| WHAT YOU SHOULD DO |
Among the lines below, which ones contain the word "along"? Copy every such line.

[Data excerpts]
BEGIN

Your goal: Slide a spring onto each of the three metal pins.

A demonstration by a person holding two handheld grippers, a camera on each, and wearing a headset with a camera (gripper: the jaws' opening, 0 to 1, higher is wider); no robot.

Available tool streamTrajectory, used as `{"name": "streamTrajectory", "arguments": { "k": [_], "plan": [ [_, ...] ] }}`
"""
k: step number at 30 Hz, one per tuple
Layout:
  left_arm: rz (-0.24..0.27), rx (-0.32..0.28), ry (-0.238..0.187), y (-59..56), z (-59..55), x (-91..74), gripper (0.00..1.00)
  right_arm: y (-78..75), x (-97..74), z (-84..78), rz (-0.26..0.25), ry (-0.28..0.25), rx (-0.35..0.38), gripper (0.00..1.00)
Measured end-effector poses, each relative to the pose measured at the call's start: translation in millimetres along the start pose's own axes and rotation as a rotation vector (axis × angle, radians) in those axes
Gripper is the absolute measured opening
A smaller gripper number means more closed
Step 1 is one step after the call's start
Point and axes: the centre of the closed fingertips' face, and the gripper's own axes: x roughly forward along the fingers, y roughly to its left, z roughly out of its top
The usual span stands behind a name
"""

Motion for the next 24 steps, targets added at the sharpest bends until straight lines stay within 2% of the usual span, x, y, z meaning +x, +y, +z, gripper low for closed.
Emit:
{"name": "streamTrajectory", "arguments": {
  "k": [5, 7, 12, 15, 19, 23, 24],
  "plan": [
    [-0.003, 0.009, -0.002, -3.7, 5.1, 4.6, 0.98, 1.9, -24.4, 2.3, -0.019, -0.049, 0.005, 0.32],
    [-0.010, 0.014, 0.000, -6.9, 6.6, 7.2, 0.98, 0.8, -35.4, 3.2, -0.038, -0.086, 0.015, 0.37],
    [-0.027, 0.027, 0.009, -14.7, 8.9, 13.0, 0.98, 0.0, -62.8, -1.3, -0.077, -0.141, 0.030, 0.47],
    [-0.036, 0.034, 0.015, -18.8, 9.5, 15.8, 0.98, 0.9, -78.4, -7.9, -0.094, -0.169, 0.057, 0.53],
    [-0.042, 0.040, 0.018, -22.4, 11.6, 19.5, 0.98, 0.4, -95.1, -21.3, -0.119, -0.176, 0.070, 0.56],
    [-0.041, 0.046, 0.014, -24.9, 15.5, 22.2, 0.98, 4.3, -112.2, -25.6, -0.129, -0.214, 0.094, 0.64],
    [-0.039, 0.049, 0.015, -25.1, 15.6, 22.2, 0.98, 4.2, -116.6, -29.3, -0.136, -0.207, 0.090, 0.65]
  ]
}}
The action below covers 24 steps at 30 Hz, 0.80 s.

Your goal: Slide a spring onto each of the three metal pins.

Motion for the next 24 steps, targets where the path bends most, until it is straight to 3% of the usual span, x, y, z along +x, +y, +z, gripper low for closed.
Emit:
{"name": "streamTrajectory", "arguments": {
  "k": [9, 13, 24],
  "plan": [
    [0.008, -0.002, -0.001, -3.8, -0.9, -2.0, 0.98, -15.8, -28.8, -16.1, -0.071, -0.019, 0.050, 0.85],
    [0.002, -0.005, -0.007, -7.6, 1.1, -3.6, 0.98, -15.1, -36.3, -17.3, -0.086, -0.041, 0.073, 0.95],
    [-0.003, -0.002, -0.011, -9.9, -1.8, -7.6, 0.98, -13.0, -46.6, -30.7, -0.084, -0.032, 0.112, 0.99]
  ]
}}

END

| ANSWER SECTION |
Measured end-effector poses, each relative to the pose measured at the call's start: translation in millimetres along the start pose's own axes and rotation as a rotation vector (axis × angle, radians) in those axes
Point and axes: the centre of the closed fingertips' face, and the gripper's own axes: x roughly forward along the fingers, y roughly to its left, z roughly out of its top
Motion for the next 24 steps, targets where the path bends most, until it is straight to 3% of the usual span, x, y, z along +x, +y, +z, gripper low for closed.

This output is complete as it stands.